This repository contains an Exploratory Data Analysis (EDA) project on Spotify data, performed using Python(Jupyter Notebook).
- Project Description
- Installation
- Usage
- Data Source
- Technologies Used
- Exploratory Questions
- Visualization
- Insights
- License
Spotify is a proprietary Swedish audio streaming and media services provider founded on 23 April 2006 by Daniel Ek and Martin Lorentzon. It is one of the largest music streaming service providers, with over 527 million monthly active users, including 210 million paying subscribers, as of March 2023.
In this project I have performed Exploratory Data Analysis (EDA) on Spotify data using Python(Jupyter Notebook). The analysis includes data exploration, data cleaning, data visualization, and deriving insights from the data. The scripts and notebooks in this repository cover different techniques and visualizations used in EDA.
The purpose of this EDA is to understand the data, discover patterns, identify anomalies, and derive meaningful insights that can help to make informed decisions or guide for further analysis.
To run the code in this repository, you need to have Python and the required libraries installed.
The following libraries are used in this project:
Pandas : [https://pandas.pydata.org/]
NumPy : [https://numpy.org/install/]
Matplotlib : [https://matplotlib.org/]
Seaborn : [https://seaborn.pydata.org/]
If you don't have Python installed, you can download it from the official Python website: [(https://www.python.org/downloads/)] Or you can use Anaconda (Jupyter Notebook) : [https://www.anaconda.com/]
-
Clone the repository to your local machine: git clone https://github.com/Rupanavale/EDA-spotify-using-Python.git
-
Navigate to the specific dataset or analysis of interest.
-
Open the Python script or Jupyter notebook in your preferred environment (e.g., Jupyter Notebook, JupyterLab, or any Python IDE).
-
Execute the code cells or run the script to perform the EDA.
-
Explore the visualizations, summary statistics, and insights obtained from the analysis.

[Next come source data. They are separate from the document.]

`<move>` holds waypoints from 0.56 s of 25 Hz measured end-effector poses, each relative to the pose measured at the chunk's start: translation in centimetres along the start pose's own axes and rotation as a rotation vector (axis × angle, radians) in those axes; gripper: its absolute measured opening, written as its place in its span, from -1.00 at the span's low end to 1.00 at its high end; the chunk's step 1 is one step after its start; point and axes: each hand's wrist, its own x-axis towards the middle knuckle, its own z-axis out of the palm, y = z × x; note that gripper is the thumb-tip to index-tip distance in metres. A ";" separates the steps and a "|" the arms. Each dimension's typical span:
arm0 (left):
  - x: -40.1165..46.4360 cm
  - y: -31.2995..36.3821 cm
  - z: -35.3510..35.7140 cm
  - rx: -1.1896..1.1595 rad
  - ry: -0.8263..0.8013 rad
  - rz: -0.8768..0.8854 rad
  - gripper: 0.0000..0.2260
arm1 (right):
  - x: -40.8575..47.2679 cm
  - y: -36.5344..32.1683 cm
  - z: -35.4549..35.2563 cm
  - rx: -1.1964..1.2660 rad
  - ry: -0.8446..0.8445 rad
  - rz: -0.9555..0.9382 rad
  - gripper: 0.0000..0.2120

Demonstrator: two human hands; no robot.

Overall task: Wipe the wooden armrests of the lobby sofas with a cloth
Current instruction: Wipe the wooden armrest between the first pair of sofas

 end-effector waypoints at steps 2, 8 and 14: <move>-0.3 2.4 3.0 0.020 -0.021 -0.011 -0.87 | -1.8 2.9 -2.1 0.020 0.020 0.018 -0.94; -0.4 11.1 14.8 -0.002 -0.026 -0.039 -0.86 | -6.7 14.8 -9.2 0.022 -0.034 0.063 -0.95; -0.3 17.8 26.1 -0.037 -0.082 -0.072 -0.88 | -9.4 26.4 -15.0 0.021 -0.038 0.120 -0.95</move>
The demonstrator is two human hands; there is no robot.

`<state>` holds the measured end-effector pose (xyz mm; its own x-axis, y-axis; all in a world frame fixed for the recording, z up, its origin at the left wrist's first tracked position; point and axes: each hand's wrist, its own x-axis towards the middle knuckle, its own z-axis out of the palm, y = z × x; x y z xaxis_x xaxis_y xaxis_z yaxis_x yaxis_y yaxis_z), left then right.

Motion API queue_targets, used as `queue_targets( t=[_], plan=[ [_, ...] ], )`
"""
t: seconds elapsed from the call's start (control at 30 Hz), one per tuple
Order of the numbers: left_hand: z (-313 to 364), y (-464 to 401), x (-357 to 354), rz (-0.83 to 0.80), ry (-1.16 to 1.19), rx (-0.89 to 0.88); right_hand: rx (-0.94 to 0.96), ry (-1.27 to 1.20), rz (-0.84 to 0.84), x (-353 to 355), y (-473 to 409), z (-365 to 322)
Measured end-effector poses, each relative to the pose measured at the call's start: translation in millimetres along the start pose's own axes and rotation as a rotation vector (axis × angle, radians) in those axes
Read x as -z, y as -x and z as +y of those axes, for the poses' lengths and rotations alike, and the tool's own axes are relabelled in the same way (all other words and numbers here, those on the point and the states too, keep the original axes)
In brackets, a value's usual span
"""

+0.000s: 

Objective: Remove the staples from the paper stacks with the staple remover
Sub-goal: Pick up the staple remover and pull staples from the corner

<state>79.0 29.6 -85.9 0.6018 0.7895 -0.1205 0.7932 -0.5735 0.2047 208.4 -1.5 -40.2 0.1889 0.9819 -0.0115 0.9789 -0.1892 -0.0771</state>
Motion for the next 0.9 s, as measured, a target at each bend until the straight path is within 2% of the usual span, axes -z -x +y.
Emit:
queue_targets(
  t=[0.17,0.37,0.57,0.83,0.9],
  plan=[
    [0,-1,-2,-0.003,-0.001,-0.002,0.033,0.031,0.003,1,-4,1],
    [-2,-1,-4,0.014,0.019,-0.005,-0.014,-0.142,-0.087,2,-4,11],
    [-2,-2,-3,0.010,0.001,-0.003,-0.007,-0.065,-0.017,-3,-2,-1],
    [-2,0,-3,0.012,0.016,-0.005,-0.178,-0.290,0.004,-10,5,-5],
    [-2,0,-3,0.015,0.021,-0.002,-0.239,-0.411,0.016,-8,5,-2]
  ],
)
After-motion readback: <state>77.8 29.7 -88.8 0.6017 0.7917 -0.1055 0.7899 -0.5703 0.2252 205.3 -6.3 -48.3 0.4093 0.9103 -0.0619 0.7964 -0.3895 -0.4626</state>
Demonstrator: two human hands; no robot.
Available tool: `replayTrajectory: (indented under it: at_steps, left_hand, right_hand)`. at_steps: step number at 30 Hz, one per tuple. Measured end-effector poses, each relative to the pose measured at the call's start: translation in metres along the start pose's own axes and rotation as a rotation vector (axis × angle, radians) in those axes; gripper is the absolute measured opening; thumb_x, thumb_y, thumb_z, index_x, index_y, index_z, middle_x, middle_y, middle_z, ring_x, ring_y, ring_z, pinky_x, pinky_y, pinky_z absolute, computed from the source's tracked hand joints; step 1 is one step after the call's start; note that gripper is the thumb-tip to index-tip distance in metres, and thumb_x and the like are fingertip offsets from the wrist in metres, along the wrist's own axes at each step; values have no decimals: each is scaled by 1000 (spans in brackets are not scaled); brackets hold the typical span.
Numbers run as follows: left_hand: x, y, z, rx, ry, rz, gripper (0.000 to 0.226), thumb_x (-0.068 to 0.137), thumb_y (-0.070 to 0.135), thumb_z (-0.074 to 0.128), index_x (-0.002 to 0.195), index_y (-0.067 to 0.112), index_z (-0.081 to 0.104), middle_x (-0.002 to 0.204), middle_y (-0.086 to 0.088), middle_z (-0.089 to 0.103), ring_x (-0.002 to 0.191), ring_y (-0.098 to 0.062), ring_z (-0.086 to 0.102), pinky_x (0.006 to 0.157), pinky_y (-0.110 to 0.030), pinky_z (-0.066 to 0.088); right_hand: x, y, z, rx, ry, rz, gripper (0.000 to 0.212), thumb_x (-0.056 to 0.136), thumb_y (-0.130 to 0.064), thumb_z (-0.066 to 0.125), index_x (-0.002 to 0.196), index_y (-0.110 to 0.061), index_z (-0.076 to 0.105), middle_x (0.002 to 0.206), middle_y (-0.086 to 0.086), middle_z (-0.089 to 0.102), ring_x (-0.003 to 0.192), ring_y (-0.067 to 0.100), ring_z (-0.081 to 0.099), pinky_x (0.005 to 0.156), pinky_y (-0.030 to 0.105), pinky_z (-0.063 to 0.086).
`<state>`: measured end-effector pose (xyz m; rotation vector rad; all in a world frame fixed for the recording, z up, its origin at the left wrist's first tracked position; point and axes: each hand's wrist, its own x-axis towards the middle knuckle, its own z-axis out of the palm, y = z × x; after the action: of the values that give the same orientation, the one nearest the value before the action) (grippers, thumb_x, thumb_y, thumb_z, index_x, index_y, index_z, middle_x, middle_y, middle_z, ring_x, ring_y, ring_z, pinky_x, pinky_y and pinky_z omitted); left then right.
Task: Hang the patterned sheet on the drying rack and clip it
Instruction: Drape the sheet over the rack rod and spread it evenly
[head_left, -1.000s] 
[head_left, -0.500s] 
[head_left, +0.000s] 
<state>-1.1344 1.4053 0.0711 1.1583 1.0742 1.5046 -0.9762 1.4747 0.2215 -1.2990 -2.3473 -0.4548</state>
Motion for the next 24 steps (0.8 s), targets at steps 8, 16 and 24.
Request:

The dataset used in this project is sourced from two Kaggle datasets which are as follows:
- [https://www.kaggle.com/datasets/arnabchaki/indian-restaurants-2023]
- [https://www.kaggle.com/datasets/lehaknarnauli/spotify-datasets?select=artists.csv]
- Microsoft Excel
- Python(Jupyter Notebook)
- Which are the top 10 lowest Popular songs?
- What are the top 10 songs with popularity greater than 90?
- What is the correlation between all variables?
- Are loudness & energy correlated?
- Are popularity & acousticness correlated?
- How is the distribution of total number of songs each year since 1922?
- What is the duration of songs over the years?
- What is the average duration of songs over the years?
- What is the duration of songs for different genres?
- What are the top 5 genres by populrity?
- There is high positive correlation between loudness & energy.
- There is negative correlation between popularity & acousticness.
- Number of songs each year were increased in the recent years since music became more accessible to the people globally with technological advancement
- Duration of the songs in 1920's were less and later it increased in late 1930's, this remained consistent until 2010 where the duration of songs were high & after 2010 again the duration of songs started decreasing.
- Duration of songs of 'World' genre are highest & lowest for 'Children's Music'.
- Top 5 genres by popularity are 'Dance', 'Pop', 'Rap', 'Hip-Hop', 'Reggaeton'.
This project is licensed under the MIT License.